We spent a little extra for a larger state room, our reasoning being that we were going to be stuck there for naps and early bed times. This turned out to be really nice, because we did spend lots of time there and it was good to have a balcony and a couch. You are definitely going to want a bath tub for the kid and you might need to spend a bit more to get one. They would have arranged a crib for us but we had a king size bed and our son sleeps with us.

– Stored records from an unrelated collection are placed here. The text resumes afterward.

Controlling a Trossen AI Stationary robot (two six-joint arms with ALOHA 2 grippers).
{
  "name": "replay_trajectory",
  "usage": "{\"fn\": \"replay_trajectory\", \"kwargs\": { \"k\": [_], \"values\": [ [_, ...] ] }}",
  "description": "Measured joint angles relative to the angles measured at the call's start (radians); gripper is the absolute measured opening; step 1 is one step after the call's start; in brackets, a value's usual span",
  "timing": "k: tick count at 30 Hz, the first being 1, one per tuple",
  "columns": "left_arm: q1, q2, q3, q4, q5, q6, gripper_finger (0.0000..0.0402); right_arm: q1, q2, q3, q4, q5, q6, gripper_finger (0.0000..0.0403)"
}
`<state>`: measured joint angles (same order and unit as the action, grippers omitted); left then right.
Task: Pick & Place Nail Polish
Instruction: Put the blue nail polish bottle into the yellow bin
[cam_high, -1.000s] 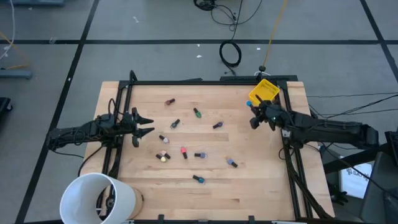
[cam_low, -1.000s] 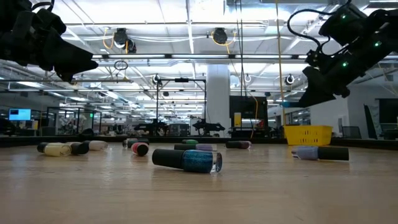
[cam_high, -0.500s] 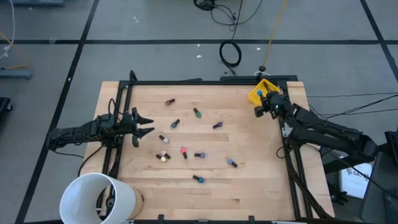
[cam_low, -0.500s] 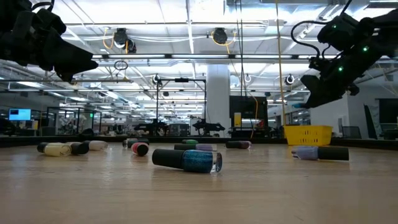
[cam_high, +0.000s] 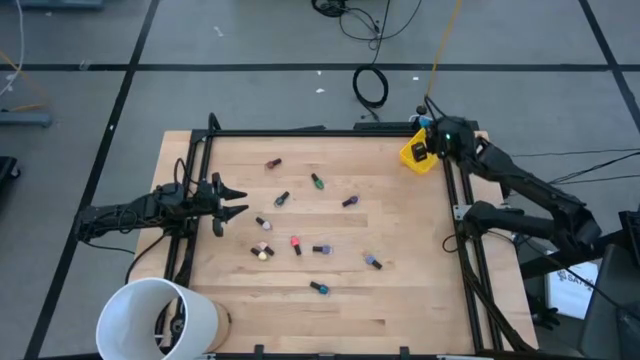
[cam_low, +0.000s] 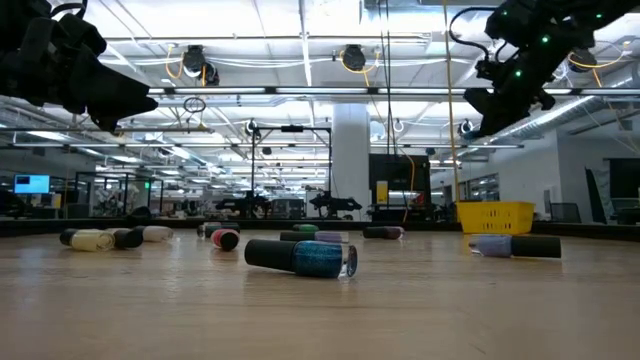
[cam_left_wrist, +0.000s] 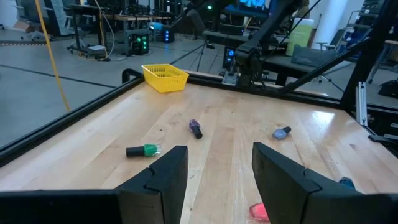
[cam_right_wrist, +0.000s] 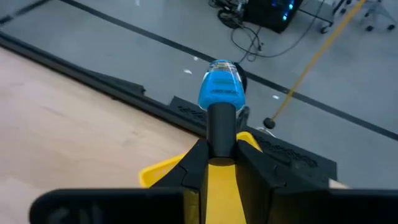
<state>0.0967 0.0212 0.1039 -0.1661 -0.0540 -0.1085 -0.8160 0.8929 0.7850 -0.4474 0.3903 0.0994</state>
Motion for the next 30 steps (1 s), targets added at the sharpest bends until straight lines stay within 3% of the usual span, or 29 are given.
{"fn": "replay_trajectory", "kwargs": {
  "k": [11, 25, 30],
  "values": [
    [0.000, 0.000, 0.000, 0.000, 0.000, 0.000, 0.0177, -0.028, 0.107, -0.021, -0.049, -0.002, 0.013, 0.0047],
    [0.000, 0.000, 0.000, 0.000, 0.000, 0.000, 0.0177, -0.028, 0.110, -0.231, 0.067, -0.005, 0.053, 0.0047],
    [0.000, 0.000, 0.000, 0.000, 0.000, 0.000, 0.0177, -0.029, 0.110, -0.280, 0.121, -0.056, 0.068, 0.0047]
  ]
}}
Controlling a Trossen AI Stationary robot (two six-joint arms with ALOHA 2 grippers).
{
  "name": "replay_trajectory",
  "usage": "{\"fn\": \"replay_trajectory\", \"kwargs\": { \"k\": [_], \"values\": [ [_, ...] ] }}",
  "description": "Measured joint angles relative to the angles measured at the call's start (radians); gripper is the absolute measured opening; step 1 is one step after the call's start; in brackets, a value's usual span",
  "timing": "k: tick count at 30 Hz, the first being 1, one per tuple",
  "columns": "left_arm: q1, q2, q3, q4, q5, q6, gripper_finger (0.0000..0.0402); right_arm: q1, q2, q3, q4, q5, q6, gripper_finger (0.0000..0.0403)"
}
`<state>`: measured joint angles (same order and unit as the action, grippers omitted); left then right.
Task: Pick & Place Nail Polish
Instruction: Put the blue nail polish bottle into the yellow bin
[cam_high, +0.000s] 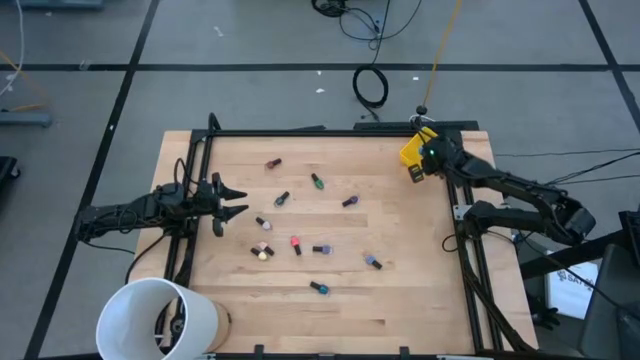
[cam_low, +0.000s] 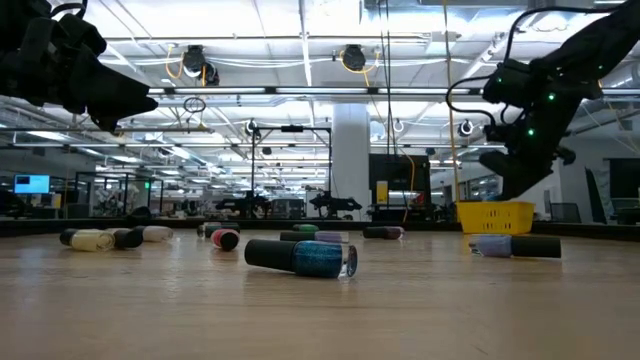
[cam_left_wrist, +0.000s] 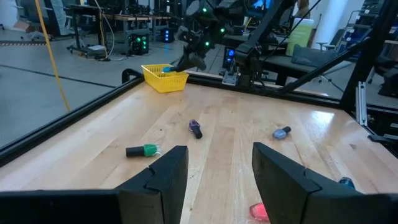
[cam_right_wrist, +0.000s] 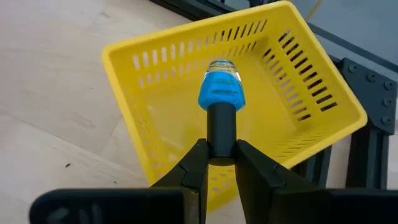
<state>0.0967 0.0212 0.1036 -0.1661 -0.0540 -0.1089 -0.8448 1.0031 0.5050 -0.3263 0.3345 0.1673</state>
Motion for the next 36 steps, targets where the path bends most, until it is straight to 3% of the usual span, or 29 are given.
{"fn": "replay_trajectory", "kwargs": {
  "k": [22, 36],
  "values": [
    [0.000, 0.000, 0.000, 0.000, 0.000, 0.000, 0.0177, 0.000, 0.000, -0.009, 0.009, 0.002, -0.002, 0.0047],
    [0.000, 0.000, 0.000, 0.000, 0.000, 0.000, 0.0177, 0.000, 0.000, -0.009, 0.010, 0.006, -0.003, 0.0069]
  ]
}}
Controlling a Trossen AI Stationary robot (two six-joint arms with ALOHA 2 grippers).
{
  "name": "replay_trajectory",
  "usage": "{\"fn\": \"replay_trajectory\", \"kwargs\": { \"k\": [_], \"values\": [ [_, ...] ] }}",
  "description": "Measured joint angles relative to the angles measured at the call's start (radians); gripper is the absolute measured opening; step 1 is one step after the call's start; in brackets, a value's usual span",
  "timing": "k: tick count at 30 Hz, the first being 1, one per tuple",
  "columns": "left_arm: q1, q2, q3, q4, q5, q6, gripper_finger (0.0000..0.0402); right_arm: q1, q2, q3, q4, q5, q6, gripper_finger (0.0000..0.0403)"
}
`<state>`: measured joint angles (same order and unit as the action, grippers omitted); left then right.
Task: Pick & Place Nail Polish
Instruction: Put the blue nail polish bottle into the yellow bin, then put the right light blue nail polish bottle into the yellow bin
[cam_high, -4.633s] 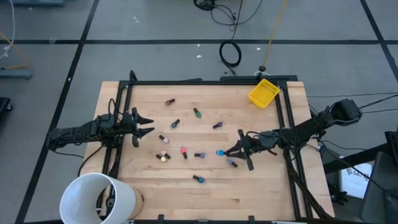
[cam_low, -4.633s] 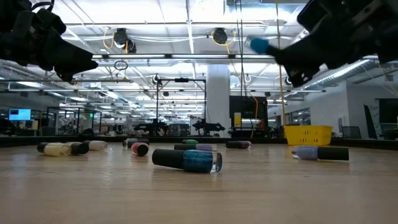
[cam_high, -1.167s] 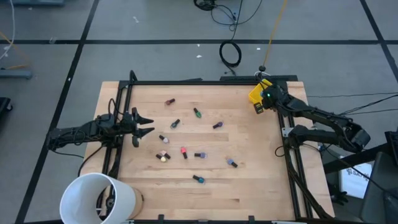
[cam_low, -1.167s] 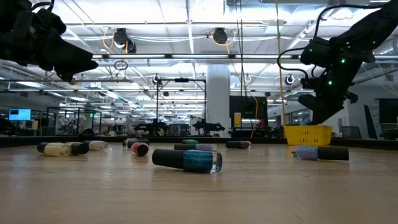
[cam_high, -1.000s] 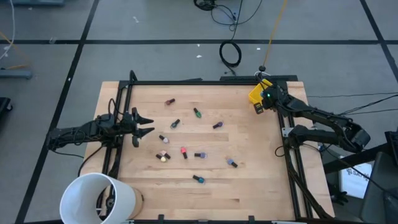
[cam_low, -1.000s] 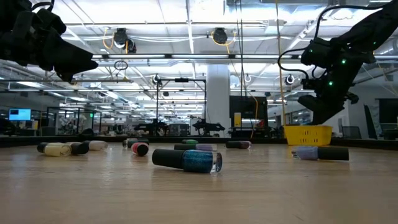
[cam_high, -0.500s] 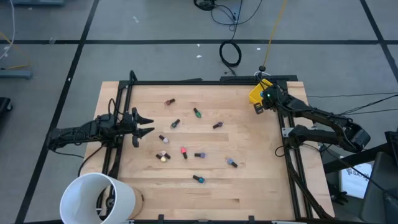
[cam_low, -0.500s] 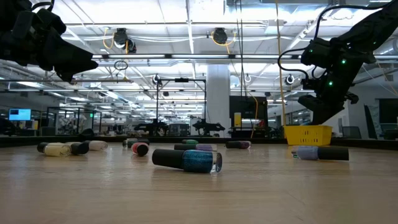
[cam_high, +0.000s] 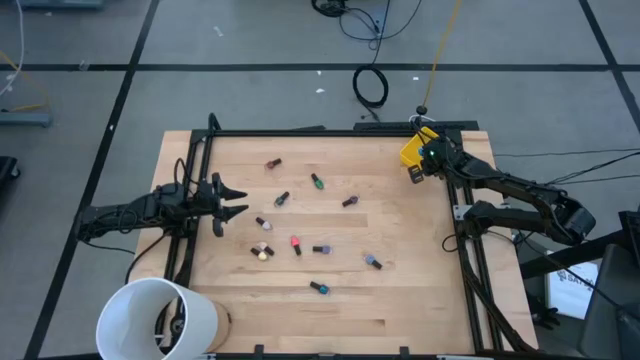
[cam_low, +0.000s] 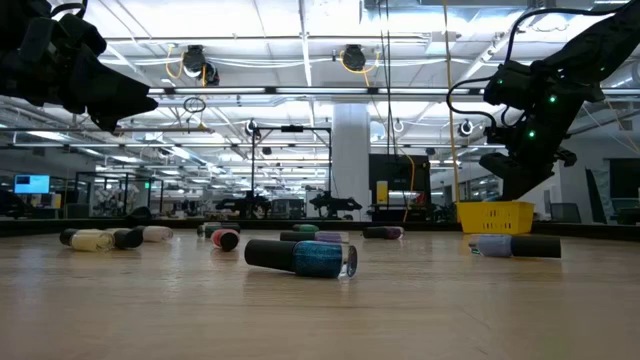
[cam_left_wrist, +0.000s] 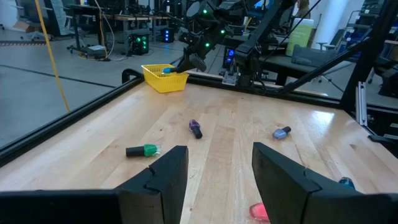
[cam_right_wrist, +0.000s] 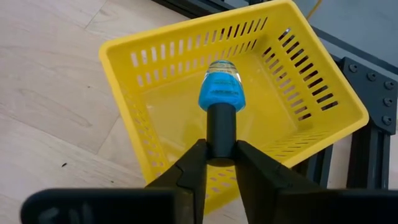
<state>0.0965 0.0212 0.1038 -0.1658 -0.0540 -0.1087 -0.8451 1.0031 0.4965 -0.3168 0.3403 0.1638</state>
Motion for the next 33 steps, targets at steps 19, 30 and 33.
{"fn": "replay_trajectory", "kwargs": {
  "k": [19, 30, 33],
  "values": [
    [0.000, 0.000, 0.000, 0.000, 0.000, 0.000, 0.0177, 0.014, -0.001, 0.000, 0.132, -0.029, -0.035, 0.0127],
    [0.000, 0.000, 0.000, 0.000, 0.000, 0.000, 0.0177, 0.161, -0.001, 0.000, 0.365, -0.460, -0.077, 0.0128],
    [0.000, 0.000, 0.000, 0.000, 0.000, 0.000, 0.0177, 0.227, -0.001, 0.000, 0.380, -0.504, -0.078, 0.0128]
  ]
}}
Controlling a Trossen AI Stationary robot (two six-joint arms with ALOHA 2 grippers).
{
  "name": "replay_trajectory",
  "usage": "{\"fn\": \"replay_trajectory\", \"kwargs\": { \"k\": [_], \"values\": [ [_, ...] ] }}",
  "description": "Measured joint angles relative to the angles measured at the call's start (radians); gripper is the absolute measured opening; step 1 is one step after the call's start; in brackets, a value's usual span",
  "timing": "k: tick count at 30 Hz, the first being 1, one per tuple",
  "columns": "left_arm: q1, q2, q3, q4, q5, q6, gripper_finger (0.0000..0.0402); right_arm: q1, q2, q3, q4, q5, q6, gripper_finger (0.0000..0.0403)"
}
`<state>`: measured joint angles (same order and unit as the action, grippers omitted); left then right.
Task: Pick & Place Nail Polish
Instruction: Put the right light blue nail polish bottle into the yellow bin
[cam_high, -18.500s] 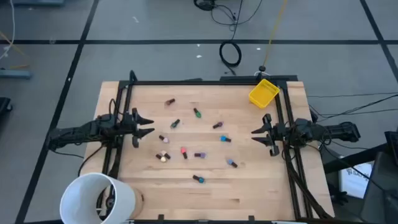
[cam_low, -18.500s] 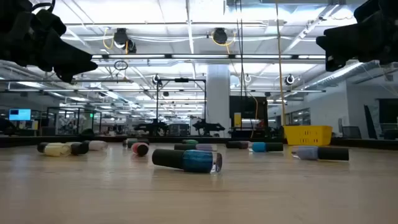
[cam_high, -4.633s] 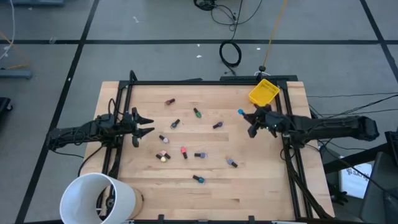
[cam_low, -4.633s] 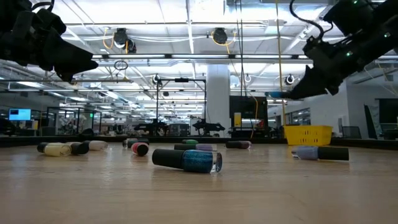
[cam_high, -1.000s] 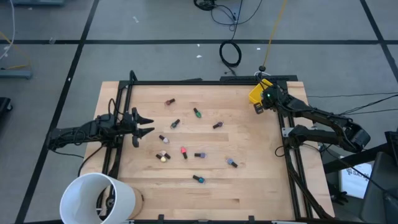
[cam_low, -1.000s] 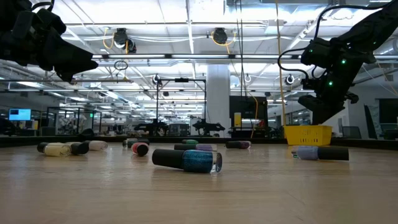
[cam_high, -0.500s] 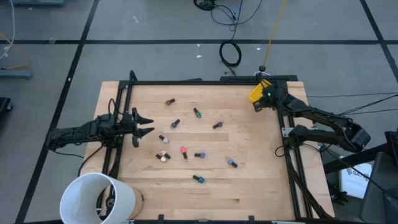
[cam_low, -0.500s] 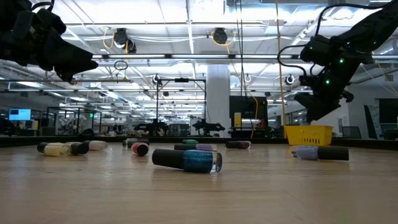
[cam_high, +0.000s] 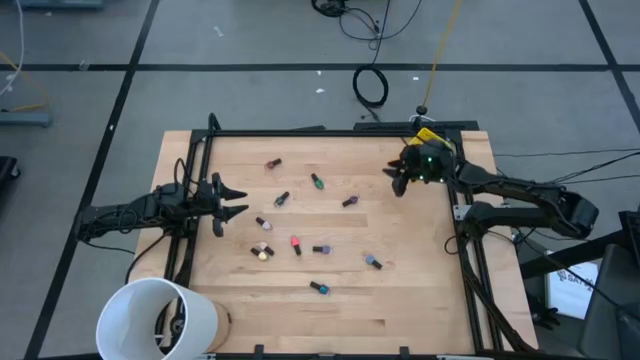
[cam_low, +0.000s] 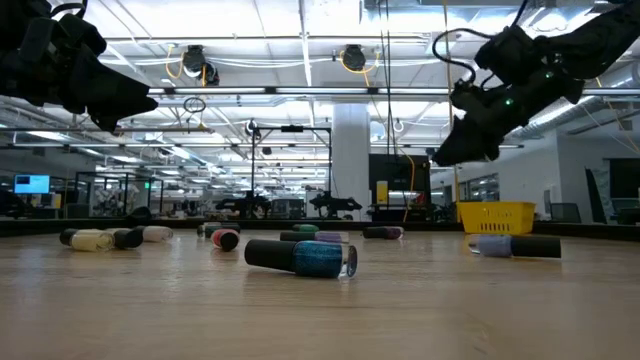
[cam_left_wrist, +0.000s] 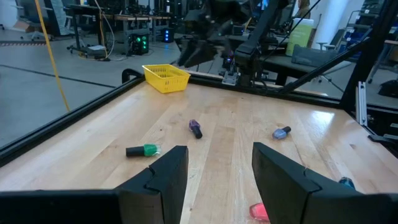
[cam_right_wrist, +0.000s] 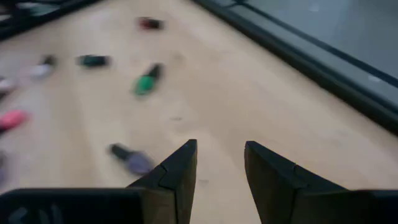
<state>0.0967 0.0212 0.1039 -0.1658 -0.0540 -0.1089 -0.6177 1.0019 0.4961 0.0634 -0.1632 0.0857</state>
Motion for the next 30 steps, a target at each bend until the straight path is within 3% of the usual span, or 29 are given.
{"fn": "replay_trajectory", "kwargs": {
  "k": [12, 19, 26, 30],
  "values": [
    [0.000, 0.000, 0.000, 0.000, 0.000, 0.000, 0.0177, 0.344, 0.008, 0.000, 0.035, 0.053, -0.012, 0.0133],
    [0.000, 0.000, 0.000, 0.000, 0.000, 0.000, 0.0177, 0.590, 0.098, 0.000, 0.026, 0.063, 0.157, 0.0174],
    [0.000, 0.000, 0.000, 0.001, 0.000, 0.000, 0.0177, 0.871, 0.171, 0.027, -0.039, 0.286, 0.275, 0.0191],
    [0.000, 0.000, 0.000, 0.002, 0.000, 0.000, 0.0177, 0.976, 0.202, 0.106, -0.164, 0.333, 0.410, 0.0192]
  ]
}}
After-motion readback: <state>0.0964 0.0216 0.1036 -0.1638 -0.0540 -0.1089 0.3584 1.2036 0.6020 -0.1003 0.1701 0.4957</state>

It wasn't all bad, I really appreciated not being totally stuck with the relatives the entire time, especially in terms of avoiding all the advice about how we've been raising our child wrong that inevitably arises when your in-laws spend a week in close quarters with you. We always had an excuse to just get away if we needed. My wife and I did get to have a couple of dinners together. For shore excursions, we had decided that we weren't super interested in this, but we did make it off once and it worked out ok, you're only in port a brief period of time so it's not at all tempting to spend more time off ship than the child has patience for.

So in retrospect, there isn't much that is uniquely good about going on a cruise with a toddler but it is doable if there are other reasons to do it. I wouldn't do it again with a toddler, but it seems like it would be really super fun for when he's a little older and we might consider that.
posted by Slarty Bartfast at 10:35 AM on December 22, 2010

Response by poster: Oy. Literally everyone we've mentioned this to has either made a horrified face or suggested, diplomatically and not, that this is one of the dumber ideas I've ever had. We're still going on vacation, but it's now a choice between Hawaii or an all-inclusive in Puerto Vallarta, which is much more familiar to us. Thanks for the honest input, people.